Records from a data collection

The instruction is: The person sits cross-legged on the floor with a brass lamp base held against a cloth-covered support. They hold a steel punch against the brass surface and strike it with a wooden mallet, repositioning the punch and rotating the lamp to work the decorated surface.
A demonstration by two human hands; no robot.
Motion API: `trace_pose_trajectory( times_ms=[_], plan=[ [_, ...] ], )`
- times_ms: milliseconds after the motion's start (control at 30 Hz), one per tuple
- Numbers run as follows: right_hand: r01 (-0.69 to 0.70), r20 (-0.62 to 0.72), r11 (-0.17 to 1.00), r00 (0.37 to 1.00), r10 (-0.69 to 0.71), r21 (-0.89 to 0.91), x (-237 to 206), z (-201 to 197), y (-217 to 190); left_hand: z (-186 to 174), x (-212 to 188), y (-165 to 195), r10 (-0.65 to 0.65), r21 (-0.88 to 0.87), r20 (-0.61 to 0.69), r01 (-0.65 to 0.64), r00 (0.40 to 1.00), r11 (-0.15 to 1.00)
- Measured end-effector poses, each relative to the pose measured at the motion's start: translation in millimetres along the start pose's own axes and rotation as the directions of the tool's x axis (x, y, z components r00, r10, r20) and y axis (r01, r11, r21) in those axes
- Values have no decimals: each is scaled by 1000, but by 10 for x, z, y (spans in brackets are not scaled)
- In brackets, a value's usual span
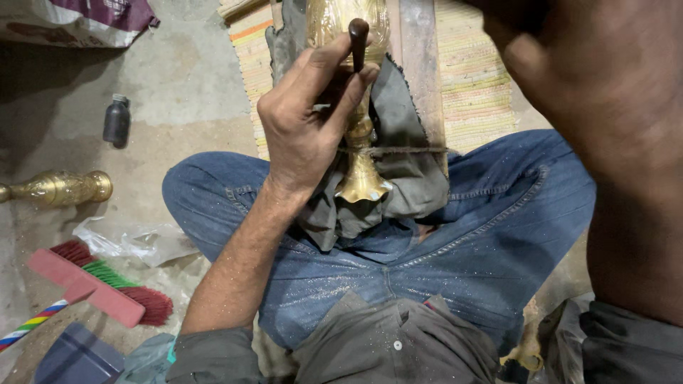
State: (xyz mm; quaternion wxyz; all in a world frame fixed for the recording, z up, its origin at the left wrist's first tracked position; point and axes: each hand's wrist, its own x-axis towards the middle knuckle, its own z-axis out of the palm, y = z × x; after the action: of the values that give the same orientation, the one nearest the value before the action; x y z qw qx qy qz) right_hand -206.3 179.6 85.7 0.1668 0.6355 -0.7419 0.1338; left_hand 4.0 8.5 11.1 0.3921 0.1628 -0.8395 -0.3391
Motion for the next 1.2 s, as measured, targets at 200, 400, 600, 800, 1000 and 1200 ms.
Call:
trace_pose_trajectory(
  times_ms=[200, 400, 600, 800, 1000, 1200],
  plan=[
    [-5, 27, 998, 1000, 6, -57, 52, -54, -71, -1, -26, 0, 51, -54, -13, -52, 999, 997],
    [-27, 46, 1000, 999, 28, -9, 15, 3, -35, 21, -21, -36, 106, 1, -3, -106, 994, 994],
    [-8, 77, 999, 997, 12, -45, 20, 20, 6, 12, -29, -52, 89, -21, -15, -89, 996, 996],
    [17, 76, 992, 997, -8, -124, 105, -15, -18, 2, -38, -20, 55, -39, -35, -57, 998, 998],
    [8, 87, 990, 996, 4, -140, 88, -14, -19, 22, -28, -24, 69, -40, -37, -71, 997, 997],
    [19, 78, 994, 997, -11, -105, 43, -2, -18, 0, -31, -10, 74, -13, -50, -75, 996, 997]
  ],
)
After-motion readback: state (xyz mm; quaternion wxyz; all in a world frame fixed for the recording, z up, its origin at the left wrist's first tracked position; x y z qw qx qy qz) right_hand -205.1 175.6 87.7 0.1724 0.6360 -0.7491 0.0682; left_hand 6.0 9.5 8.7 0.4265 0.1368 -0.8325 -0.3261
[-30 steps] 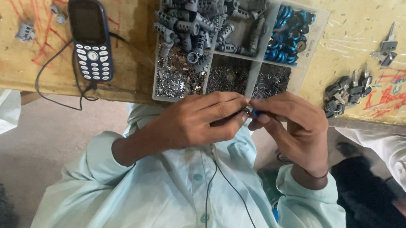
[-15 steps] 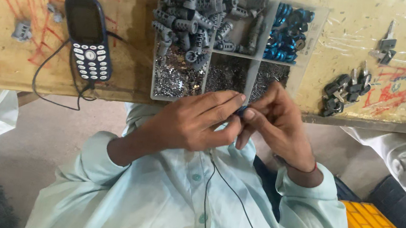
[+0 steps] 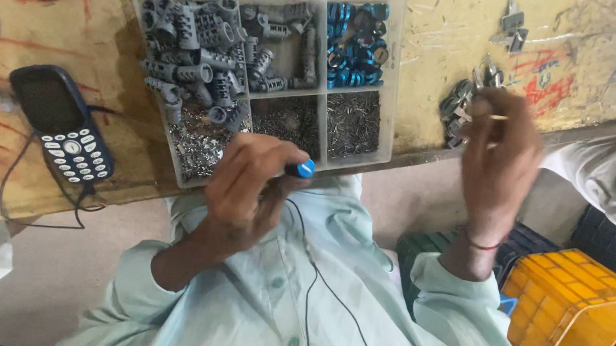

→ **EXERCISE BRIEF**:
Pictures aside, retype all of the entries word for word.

→ **SOLUTION BELOW**:
The instruction is: The person sits cross-legged on the floor with a brass lamp base held against a cloth-covered support. They hold a steel punch against the brass surface and strike it with a wooden mallet, repositioning the punch and rotating the lamp to work the decorated surface.
A demonstration by two human hands; no robot.
Motion API: `trace_pose_trajectory( times_ms=[_], plan=[ [_, ...] ], )`
- times_ms: milliseconds after the motion's start (control at 30 Hz), one per tuple
- Numbers run as follows: right_hand: r01 (-0.69 to 0.70), r20 (-0.62 to 0.72), r11 (-0.17 to 1.00), r00 (0.37 to 1.00), r10 (-0.69 to 0.71), r21 (-0.89 to 0.91), x (-237 to 206), z (-201 to 197), y (-217 to 190); left_hand: z (-186 to 174), x (-212 to 188), y (-165 to 195), r10 (-0.65 to 0.65), r21 (-0.88 to 0.87), r20 (-0.61 to 0.69), r01 (-0.65 to 0.64), r00 (0.40 to 1.00), r11 (-0.15 to 1.00)
- Measured end-effector poses, each relative to the pose measured at the motion's start: translation in millimetres along the start pose's own axes and rotation as the directions of the tool's x axis (x, y, z components r00, r10, r20) and y axis (r01, r11, r21) in those axes
- Values have no decimals: each is scaled by 1000, but by 10 for x, z, y (spans in brackets are not scaled)
- In brackets, a value's usual span
State: (xyz mm; quaternion wxyz; all in a world frame fixed for the recording, z up, its origin at the left wrist's first tracked position; point and axes: each hand's wrist, its own x-axis towards the middle knuckle, its own z-axis out of the palm, y = z × x; after the action: of the values that give the same orientation, the one nearest the value before the action; x y z qw qx qy qz) right_hand -206.3 179.6 85.7 0.1668 0.6355 -0.7419 0.1338; left_hand 4.0 8.5 11.1 0.3921 0.1628 -0.8395 -0.3391
Motion for the next 1.2 s, as measured, targets at 200, 400, 600, 800, 1000 and 1200 ms.
Call:
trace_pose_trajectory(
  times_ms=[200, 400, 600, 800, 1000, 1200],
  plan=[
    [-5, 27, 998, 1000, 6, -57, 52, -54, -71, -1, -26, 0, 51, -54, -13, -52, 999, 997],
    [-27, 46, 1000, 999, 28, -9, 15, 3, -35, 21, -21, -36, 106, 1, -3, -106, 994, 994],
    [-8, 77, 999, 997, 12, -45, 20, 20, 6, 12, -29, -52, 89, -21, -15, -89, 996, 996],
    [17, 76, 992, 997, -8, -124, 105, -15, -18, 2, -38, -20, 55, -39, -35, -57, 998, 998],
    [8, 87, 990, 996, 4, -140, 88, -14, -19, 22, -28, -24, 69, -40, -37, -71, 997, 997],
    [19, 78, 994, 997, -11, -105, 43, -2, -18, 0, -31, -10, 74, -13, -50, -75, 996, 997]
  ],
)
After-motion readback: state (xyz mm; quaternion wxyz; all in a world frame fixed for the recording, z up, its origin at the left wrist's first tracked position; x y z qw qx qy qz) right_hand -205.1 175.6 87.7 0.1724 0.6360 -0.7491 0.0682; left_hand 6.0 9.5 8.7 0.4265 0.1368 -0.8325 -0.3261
[-30 steps] 
[-15 steps] 
[+0 steps] 

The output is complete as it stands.